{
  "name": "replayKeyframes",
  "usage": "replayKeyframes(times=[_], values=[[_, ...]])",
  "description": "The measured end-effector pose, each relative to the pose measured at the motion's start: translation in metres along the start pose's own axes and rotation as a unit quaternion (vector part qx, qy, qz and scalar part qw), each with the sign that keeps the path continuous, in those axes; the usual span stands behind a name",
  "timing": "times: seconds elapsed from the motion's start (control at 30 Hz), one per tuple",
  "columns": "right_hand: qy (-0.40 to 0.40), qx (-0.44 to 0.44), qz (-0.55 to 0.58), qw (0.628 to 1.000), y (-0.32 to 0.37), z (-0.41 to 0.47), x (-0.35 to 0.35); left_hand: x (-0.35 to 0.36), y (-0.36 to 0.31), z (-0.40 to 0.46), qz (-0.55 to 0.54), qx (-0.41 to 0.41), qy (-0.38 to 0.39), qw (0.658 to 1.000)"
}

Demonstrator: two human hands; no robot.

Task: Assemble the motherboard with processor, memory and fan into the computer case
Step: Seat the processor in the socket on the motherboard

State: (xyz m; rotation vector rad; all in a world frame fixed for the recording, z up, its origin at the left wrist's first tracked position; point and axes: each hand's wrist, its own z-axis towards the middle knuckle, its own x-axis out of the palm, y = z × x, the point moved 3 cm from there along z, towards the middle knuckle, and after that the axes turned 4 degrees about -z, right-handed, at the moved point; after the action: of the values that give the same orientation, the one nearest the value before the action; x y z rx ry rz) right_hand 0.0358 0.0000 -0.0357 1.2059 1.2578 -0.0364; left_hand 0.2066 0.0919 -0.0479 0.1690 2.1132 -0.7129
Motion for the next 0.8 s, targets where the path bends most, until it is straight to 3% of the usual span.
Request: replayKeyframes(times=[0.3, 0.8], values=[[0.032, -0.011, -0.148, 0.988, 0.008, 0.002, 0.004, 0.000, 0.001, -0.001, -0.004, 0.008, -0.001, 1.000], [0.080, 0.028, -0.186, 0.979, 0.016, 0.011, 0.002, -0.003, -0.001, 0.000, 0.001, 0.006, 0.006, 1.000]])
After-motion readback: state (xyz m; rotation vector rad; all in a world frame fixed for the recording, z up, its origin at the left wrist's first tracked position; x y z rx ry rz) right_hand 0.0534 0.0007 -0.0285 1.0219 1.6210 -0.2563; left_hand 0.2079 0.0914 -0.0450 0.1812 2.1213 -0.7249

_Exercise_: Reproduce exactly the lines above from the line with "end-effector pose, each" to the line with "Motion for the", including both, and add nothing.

_Final answer_:
  "description": "The measured end-effector pose, each relative to the pose measured at the motion's start: translation in metres along the start pose's own axes and rotation as a unit quaternion (vector part qx, qy, qz and scalar part qw), each with the sign that keeps the path continuous, in those axes; the usual span stands behind a name",
  "timing": "times: seconds elapsed from the motion's start (control at 30 Hz), one per tuple",
  "columns": "right_hand: qy (-0.40 to 0.40), qx (-0.44 to 0.44), qz (-0.55 to 0.58), qw (0.628 to 1.000), y (-0.32 to 0.37), z (-0.41 to 0.47), x (-0.35 to 0.35); left_hand: x (-0.35 to 0.36), y (-0.36 to 0.31), z (-0.40 to 0.46), qz (-0.55 to 0.54), qx (-0.41 to 0.41), qy (-0.38 to 0.39), qw (0.658 to 1.000)"
}

Demonstrator: two human hands; no robot.

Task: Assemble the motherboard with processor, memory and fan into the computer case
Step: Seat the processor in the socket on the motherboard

State: (xyz m; rotation vector rad; all in a world frame fixed for the recording, z up, its origin at the left wrist's first tracked position; point and axes: each hand's wrist, its own z-axis towards the middle knuckle, its own x-axis out of the palm, y = z × x, the point moved 3 cm from there along z, towards the middle knuckle, and after that the axes turned 4 degrees about -z, right-handed, at the moved point; after the action: of the values that give the same orientation, the one nearest the value before the action; x y z rx ry rz) right_hand 0.0358 0.0000 -0.0357 1.2059 1.2578 -0.0364; left_hand 0.2066 0.0919 -0.0479 0.1690 2.1132 -0.7129
Motion for the next 0.8 s, targets where the path bends most, until it is straight to 3% of the usual span.

This brings the exercise to completion.